My dil worked and when my grandson 10 months she didn't need to leave milk or pump. My grandson ate solids with me and nursed all night. He nursed almost 3 years until she weaned him so she could get pregnant again. I live with them and we are having another baby. I say we because she works about 60 hours a week and sometimes travels a week at a time for her job (she started traveling after my grandson weaned). My son works unusual hours and also travels for his job. Sometimes both of them are gone for several days. I am the constant adult of the household. My grandson usually sleeps with (on) me. My dil plans to cut back on work after the baby is born at least for a few months. She very much wants to breastfeed. I've known of other mothers that worked long hours and traveled and breastfed. She was blessed with a huge milk supply and my grandson was a super nurser.

 

The first 4-6 months are the hardest when the baby is EBF. After that you don't have to leave as much milk and somewhere between 9-12 months you can stop leaving milk at all depending on your baby and your hours. Gale Pryors Nursing Mother, Working Mother is an older book but it has great info about reverse cycling and how to make working and breastfeeding the easiest possible.   

post #18 of 32

You can do it! My son got breastmilk while I worked until he was a year old. Then I hung up the pumping bag and he nursed only when I was home (he never really took to cow's milk. would drink water or juice when he was thirsty at that point)

 

Like PP, I leave my pump at work and only bring in supplies. I bought extra horns and stuff so I didn't have to wash them at work (the water never gets hot enough here anyway).

 

You don't need a huge freezer stash. What you pump one day should feed the next, etc. I ended up with a ton of extra BM (wish I had known how to donate then). 

 

With DD - she's 10 weeks old - I plan on doing pretty much the same, if she permits - hanging up the bag at a year, and nursing on demand otherwise until weaning.

post #19 of 32

Yes!  I pumped and breastfed for over a year, and DD didn't completely wean until around 2.5.  I was lucky that I had a very accomodating work environment which allowed me to pump when I needed to.  We co-slept, so DD clung to breastfeeding for a very long time.  I found that it took some work, but it is totally doable. 

post #20 of 32

I'm a full-time college professor and went back to work five weeks after having my son in 2009. Not out of any love for my job or any bravado, but simply because I'm the breadwinner and my maternity leave was UNPAID. He was EBF until age 2! He never had a drop of formula.
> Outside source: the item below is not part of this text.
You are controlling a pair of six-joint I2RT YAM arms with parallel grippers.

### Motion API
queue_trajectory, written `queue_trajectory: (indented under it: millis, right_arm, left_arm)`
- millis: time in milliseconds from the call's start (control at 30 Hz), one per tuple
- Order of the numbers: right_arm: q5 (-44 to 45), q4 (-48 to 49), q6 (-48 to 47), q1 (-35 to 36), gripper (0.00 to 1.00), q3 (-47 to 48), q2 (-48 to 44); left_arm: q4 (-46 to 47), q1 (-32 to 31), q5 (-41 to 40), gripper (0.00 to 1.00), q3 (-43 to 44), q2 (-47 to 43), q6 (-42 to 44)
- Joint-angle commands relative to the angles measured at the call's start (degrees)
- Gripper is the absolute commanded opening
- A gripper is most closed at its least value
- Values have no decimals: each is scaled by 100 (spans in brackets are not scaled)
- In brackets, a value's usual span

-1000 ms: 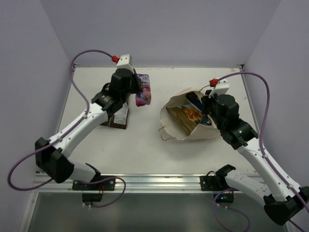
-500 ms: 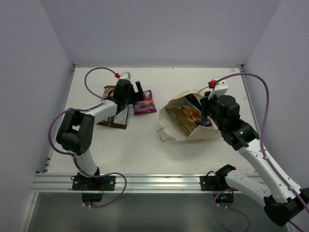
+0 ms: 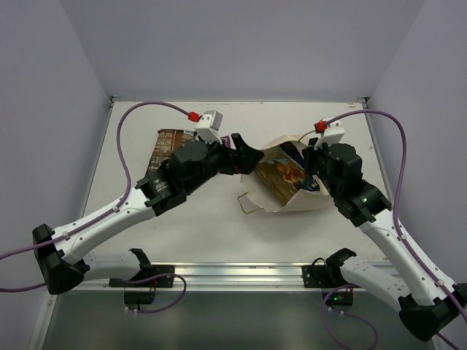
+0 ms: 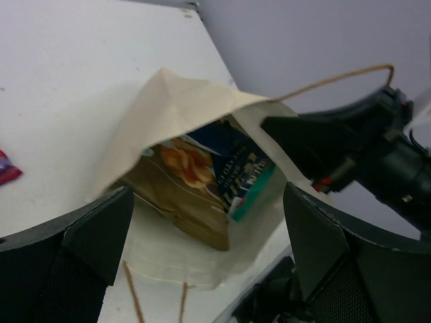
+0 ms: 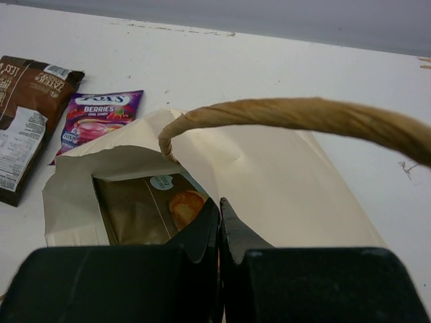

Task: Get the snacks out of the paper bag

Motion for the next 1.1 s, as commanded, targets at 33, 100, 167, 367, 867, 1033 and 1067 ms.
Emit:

I started pumping and trying him on a bottle at three weeks (the LLL flipped out about it--but I had no choice) and had a small stash by five weeks (only an extra day at a time, not a huge stash). On days I was home I nursed on demand all day and night. When I was at work I pumped every 3-4 hours. Of course, it helps that I have my own office! It was so much easier after the first year, when I stopped pumping and only nursed when at home.